-- Source data follows --

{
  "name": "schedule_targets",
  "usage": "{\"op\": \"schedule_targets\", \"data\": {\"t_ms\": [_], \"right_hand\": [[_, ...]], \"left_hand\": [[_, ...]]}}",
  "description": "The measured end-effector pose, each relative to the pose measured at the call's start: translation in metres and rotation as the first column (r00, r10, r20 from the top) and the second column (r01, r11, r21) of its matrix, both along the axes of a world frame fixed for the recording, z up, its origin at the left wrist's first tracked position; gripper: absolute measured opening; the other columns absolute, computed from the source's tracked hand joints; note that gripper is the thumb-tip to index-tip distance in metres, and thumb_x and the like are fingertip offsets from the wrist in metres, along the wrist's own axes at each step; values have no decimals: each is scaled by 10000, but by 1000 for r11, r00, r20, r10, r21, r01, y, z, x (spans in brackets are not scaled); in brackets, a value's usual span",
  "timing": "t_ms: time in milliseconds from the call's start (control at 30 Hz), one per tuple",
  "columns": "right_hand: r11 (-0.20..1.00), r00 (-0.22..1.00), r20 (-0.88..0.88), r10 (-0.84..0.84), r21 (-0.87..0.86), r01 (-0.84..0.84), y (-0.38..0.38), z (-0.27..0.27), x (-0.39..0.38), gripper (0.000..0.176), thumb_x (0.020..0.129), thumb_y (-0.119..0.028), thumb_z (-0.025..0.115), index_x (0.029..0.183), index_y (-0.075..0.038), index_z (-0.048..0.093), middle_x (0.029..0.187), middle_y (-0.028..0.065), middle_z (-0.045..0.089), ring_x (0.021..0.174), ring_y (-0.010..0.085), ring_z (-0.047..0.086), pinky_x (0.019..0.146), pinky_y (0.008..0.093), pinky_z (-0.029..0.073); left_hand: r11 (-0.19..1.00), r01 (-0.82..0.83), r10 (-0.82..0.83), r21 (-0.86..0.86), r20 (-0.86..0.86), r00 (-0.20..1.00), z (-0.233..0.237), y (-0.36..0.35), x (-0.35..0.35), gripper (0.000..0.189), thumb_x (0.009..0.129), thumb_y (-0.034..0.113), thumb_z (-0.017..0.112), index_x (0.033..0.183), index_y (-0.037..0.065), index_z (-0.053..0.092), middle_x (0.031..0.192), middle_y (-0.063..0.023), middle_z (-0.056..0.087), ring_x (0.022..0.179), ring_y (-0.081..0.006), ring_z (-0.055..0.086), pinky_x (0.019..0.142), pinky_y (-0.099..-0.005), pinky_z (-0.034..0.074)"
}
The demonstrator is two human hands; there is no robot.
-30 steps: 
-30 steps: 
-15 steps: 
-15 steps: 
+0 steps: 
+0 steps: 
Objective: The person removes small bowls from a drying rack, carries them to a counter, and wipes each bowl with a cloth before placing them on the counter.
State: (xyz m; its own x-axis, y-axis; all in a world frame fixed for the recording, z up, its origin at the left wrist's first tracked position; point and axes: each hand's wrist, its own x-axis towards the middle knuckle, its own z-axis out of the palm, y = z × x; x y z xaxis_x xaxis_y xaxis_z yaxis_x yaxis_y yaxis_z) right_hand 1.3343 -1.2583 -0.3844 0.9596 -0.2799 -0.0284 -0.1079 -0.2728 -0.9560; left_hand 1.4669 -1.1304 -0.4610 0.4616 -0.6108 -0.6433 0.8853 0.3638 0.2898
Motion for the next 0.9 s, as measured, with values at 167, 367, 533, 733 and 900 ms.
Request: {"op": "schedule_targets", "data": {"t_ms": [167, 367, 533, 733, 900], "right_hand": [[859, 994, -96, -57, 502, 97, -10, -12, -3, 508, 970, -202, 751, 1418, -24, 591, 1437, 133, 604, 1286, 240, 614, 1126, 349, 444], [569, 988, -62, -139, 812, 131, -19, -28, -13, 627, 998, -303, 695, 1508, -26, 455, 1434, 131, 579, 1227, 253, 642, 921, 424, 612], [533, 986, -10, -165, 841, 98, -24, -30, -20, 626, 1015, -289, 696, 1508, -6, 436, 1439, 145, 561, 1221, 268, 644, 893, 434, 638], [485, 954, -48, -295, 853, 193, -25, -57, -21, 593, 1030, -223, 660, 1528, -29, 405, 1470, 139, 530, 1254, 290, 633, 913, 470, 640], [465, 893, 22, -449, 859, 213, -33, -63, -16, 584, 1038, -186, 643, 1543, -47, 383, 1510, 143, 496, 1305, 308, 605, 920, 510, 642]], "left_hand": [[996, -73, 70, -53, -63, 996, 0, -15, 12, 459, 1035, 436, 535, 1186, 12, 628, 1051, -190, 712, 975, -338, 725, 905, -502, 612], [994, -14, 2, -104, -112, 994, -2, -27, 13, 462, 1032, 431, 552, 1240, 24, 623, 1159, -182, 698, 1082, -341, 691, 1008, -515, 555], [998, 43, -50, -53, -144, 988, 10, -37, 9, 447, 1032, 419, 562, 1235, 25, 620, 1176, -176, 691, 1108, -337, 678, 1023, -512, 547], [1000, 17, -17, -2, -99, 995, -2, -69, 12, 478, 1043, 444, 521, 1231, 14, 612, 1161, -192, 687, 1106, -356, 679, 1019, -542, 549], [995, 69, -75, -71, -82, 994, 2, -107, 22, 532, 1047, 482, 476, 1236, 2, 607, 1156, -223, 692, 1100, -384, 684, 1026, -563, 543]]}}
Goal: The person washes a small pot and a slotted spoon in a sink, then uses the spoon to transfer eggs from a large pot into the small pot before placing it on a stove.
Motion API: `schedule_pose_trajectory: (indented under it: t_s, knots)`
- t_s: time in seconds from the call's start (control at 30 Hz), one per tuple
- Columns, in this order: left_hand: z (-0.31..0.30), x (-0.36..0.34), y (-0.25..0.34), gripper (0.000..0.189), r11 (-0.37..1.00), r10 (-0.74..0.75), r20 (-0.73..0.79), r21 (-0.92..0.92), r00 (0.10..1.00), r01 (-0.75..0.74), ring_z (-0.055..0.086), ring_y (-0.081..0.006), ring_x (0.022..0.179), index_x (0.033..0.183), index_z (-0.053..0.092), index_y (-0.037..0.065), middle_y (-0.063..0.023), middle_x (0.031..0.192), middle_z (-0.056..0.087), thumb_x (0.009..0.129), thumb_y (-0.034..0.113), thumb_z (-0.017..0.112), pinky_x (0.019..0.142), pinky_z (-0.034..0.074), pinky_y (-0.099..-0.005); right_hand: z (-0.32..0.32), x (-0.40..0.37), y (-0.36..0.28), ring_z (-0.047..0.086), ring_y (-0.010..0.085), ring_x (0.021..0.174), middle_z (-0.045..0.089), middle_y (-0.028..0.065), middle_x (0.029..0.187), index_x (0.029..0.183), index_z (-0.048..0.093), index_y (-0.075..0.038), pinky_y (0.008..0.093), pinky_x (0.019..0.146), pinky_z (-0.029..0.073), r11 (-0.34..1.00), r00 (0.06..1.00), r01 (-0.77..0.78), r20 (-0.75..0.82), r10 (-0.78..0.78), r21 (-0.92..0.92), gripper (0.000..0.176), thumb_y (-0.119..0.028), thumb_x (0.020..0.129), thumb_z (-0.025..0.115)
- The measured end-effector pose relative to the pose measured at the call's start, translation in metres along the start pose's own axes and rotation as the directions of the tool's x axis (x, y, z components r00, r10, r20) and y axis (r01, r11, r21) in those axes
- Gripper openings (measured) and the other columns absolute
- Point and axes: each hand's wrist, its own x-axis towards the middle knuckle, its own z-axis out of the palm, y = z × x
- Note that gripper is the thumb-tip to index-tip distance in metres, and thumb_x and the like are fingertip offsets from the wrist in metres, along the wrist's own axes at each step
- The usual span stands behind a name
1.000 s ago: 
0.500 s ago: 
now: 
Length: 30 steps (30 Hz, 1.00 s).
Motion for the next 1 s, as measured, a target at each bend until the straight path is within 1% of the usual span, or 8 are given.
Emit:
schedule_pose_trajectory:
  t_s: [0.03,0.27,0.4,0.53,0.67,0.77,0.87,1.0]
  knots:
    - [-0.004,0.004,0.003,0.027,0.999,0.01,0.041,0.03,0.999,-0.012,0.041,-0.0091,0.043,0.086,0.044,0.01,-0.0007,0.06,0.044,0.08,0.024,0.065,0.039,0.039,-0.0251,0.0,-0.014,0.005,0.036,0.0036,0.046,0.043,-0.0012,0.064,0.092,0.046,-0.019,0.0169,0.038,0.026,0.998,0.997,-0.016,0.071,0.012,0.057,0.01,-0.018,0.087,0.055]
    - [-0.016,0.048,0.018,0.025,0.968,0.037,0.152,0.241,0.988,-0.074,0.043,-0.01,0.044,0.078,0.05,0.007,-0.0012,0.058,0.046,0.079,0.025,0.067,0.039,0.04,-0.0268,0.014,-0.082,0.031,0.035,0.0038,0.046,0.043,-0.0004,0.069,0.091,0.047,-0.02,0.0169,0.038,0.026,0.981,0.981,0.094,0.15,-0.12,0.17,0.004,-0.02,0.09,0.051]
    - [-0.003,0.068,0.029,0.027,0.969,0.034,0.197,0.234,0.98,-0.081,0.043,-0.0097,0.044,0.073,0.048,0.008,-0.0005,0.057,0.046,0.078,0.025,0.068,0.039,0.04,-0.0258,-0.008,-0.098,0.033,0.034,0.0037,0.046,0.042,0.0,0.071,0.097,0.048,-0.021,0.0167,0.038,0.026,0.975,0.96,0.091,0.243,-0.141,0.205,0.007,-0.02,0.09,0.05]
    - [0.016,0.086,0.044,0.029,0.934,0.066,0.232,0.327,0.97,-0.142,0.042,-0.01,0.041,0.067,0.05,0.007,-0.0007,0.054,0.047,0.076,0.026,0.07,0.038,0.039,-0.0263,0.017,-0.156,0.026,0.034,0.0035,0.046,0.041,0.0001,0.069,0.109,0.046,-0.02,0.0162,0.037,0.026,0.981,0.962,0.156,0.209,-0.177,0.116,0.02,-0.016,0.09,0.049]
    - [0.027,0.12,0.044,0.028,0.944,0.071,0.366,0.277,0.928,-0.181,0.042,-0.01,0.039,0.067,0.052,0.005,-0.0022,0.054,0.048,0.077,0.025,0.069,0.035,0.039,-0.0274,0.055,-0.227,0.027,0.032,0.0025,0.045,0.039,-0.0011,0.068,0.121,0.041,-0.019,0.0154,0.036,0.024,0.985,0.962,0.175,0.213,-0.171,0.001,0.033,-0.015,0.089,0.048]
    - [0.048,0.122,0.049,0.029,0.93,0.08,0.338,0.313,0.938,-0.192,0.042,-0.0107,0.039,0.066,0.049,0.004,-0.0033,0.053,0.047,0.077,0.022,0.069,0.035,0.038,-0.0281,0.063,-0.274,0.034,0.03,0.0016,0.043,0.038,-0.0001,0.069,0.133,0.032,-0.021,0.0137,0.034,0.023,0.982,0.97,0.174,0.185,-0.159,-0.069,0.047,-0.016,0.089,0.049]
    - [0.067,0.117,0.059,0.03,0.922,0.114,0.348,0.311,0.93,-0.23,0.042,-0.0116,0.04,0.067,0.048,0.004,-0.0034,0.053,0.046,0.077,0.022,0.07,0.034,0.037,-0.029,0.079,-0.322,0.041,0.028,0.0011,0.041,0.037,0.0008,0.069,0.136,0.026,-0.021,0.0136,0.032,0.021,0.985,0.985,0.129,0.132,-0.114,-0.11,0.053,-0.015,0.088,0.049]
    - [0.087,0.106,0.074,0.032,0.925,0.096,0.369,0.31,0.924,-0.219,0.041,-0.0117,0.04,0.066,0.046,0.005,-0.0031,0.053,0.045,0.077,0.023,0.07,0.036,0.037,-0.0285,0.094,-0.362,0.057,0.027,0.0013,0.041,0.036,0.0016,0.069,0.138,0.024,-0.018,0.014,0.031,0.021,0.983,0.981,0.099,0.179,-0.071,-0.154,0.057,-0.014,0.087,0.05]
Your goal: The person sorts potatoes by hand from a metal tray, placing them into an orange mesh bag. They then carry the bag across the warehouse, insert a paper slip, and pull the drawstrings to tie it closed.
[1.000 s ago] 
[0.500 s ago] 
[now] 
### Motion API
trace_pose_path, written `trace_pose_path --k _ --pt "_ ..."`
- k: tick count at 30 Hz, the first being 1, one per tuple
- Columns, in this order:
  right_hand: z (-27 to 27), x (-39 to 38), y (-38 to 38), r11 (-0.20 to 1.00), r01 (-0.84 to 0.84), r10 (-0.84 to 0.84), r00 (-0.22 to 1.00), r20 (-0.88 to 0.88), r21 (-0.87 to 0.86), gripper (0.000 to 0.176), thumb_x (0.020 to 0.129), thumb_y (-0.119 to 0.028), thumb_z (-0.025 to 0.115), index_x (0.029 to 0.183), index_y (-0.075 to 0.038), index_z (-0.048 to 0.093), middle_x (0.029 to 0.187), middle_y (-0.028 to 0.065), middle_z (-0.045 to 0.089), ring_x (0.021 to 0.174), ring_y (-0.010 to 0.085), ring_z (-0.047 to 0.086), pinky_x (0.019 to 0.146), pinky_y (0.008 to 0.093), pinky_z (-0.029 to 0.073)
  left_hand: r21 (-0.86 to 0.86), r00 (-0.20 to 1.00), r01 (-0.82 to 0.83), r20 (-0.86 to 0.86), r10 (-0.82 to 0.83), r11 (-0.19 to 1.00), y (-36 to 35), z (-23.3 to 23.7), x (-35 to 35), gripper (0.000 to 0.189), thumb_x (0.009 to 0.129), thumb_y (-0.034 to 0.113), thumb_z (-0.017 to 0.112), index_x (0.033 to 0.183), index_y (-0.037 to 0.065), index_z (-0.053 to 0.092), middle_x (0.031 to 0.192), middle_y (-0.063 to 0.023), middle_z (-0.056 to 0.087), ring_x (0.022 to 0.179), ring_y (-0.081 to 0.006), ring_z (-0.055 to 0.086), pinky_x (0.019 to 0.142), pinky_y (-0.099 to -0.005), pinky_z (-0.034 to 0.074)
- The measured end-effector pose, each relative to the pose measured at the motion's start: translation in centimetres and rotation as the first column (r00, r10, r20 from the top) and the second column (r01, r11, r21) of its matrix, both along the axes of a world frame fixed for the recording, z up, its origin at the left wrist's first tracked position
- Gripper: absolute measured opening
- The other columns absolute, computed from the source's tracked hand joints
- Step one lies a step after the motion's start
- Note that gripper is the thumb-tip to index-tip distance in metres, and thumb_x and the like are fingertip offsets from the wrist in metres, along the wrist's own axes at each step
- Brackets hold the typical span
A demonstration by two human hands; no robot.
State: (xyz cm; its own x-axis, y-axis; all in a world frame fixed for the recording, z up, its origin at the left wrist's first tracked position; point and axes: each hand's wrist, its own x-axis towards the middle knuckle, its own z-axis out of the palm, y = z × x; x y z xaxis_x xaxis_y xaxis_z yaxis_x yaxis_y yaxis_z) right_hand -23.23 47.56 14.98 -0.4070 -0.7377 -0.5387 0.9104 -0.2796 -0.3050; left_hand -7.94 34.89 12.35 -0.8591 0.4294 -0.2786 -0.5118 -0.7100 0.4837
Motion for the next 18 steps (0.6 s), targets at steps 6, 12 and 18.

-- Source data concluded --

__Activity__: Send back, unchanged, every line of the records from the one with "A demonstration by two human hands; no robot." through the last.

__Reply to the exercise__:
A demonstration by two human hands; no robot.
State: (xyz cm; its own x-axis, y-axis; all in a world frame fixed for the recording, z up, its origin at the left wrist's first tracked position; point and axes: each hand's wrist, its own x-axis towards the middle knuckle, its own z-axis out of the palm, y = z × x; x y z xaxis_x xaxis_y xaxis_z yaxis_x yaxis_y yaxis_z) right_hand -23.23 47.56 14.98 -0.4070 -0.7377 -0.5387 0.9104 -0.2796 -0.3050; left_hand -7.94 34.89 12.35 -0.8591 0.4294 -0.2786 -0.5118 -0.7100 0.4837
Motion for the next 18 steps (0.6 s), targets at steps 6, 12 and 18.

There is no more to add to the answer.